There are two punishments in our society that much of my post-secondary writings prove me a passionate antagonist of:  capital punishment and corporal punishment.  The creepy  and fraudulent thing that I did yesterday regarding one of these punishments was to—in the words of my southern relatives—throw a rock and hide my hand.  I started a conversation with other inmates about the Adrian Peterson child abuse case, and once it was started, I blended into the scenery to observe and take notes.

This prison has a softball field and a set of bleachers, the bleachers are divided in half with a walkway splitting them; my observations took place on the south end section of the bleachers.  Doing field research on the south end of the bleachers is not inconsequential.  The north end of the bleacher area is unofficially reserved for skinheads, Aryans, a group who calls themselves “the Peckerwoods,” and generally anyone else who considers himself a winner on the sole basis of possessing melanin deficient skin.  The south end is an eclectic mix of everyone: regular white cats, blacks, Hispanics, Native Americans, and Asians.
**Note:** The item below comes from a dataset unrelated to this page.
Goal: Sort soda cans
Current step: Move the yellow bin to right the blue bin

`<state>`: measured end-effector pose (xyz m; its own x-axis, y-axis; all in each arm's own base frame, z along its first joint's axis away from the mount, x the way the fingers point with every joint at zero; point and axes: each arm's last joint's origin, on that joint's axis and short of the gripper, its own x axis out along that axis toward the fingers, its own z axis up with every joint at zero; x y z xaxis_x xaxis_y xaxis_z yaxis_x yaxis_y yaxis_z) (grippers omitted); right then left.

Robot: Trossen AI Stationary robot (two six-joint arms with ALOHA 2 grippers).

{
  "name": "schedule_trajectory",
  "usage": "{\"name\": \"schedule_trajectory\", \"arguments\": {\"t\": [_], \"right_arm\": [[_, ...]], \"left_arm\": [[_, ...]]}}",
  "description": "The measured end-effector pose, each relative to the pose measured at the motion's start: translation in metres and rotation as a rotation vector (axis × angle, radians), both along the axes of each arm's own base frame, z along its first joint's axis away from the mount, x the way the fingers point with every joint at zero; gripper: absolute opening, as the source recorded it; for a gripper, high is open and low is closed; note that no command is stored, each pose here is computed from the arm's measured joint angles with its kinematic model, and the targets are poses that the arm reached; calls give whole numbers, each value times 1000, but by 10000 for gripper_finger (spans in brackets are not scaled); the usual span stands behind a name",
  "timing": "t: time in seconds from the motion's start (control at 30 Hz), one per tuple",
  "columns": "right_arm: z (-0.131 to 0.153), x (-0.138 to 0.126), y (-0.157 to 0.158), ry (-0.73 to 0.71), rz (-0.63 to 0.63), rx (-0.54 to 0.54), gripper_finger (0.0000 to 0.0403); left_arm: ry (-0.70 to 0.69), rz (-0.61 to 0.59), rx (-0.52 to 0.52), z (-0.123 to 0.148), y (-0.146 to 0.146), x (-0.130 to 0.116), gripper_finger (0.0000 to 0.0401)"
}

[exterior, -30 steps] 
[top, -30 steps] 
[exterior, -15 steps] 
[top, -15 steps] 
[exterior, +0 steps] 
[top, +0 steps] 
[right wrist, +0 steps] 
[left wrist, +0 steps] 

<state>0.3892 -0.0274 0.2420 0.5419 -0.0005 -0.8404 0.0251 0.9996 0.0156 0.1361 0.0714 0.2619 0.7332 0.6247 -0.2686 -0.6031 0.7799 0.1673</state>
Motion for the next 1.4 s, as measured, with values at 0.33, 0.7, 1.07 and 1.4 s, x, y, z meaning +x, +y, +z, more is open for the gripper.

The seeming consensus among this heterogeneous sampling (I must be in my statistician frame of mind) was that Adrian Peterson was within his parental rights to “whip his son’s ass.”  Further, their parents had beaten their asses, and they in turn had beaten their children’s asses.  For about forty minutes, seventeen inmates—coming and going—took part in the conversation with the only variant being at what age do you cease to spare the rod, but all seventeen agreed that the rod must be levied.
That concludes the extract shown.